● **Aim of the task**
What lines below hold the string "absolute"? Copy them all.

· · ·

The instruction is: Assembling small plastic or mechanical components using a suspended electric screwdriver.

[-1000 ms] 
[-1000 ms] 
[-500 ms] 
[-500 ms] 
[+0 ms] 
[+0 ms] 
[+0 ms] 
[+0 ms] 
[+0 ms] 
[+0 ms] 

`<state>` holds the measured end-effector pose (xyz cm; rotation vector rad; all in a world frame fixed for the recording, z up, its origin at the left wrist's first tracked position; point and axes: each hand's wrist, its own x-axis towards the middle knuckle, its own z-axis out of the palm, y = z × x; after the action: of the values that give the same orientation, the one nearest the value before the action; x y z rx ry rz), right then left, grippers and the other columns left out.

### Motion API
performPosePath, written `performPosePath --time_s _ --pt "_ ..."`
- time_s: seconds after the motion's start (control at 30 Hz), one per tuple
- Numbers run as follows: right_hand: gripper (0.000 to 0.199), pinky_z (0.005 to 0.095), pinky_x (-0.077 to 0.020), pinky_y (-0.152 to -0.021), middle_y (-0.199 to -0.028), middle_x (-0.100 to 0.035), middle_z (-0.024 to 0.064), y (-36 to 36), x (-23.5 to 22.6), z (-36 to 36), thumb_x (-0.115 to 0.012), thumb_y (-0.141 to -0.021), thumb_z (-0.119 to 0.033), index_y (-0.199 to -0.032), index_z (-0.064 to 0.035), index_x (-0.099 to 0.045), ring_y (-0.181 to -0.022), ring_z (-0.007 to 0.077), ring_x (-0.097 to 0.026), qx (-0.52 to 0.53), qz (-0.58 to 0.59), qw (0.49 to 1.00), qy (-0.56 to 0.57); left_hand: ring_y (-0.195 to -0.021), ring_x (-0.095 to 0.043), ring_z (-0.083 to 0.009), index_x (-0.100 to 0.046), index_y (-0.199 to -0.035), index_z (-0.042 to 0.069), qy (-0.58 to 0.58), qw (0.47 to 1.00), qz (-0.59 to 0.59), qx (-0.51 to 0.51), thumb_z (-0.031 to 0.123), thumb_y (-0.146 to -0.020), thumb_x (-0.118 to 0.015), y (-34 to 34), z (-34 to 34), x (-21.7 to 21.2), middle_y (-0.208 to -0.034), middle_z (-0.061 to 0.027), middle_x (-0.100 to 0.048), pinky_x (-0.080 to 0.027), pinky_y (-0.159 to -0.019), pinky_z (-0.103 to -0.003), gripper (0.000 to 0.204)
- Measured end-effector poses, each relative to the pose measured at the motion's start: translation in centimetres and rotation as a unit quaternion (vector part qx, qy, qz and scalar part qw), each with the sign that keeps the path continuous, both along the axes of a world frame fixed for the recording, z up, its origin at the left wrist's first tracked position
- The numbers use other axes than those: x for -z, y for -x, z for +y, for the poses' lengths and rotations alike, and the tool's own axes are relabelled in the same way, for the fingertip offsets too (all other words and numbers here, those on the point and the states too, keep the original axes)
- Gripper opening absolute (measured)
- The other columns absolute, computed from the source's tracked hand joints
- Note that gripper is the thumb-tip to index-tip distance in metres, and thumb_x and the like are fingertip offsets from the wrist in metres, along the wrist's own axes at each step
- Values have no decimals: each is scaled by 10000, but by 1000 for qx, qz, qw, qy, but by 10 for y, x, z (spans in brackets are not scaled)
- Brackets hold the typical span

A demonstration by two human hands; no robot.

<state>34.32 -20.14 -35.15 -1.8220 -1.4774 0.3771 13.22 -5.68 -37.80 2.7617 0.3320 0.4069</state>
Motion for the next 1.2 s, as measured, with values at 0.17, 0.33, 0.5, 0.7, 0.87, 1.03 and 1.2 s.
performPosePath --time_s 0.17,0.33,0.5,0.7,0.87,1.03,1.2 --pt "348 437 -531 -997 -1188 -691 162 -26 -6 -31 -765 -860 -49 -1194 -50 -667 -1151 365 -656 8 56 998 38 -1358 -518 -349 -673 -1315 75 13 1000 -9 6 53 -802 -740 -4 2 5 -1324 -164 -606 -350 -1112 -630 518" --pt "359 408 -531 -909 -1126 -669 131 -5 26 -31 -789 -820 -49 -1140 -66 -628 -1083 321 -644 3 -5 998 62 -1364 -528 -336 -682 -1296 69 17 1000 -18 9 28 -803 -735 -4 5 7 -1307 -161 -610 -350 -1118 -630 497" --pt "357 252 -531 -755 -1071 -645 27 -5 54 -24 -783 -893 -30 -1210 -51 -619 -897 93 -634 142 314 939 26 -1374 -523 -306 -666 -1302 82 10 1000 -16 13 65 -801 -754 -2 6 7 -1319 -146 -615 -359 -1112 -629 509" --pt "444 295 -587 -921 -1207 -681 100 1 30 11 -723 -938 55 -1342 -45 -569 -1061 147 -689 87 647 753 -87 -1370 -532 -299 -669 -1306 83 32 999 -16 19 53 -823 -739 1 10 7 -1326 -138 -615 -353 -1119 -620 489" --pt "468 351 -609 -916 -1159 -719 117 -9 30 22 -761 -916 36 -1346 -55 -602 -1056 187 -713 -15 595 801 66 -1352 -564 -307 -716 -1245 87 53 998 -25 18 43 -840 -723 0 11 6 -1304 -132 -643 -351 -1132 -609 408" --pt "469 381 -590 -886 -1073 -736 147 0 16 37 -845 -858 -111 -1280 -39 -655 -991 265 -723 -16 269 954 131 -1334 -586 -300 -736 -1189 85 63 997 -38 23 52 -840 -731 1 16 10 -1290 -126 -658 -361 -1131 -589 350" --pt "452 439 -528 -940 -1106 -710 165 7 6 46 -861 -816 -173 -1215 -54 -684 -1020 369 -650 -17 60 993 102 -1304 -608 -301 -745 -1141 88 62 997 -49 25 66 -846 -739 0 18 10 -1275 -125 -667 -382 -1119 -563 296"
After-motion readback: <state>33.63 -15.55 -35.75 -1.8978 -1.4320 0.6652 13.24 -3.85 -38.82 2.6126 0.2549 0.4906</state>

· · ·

● **Task response**
- Gripper opening absolute (measured)
- The other columns absolute, computed from the source's tracked hand joints

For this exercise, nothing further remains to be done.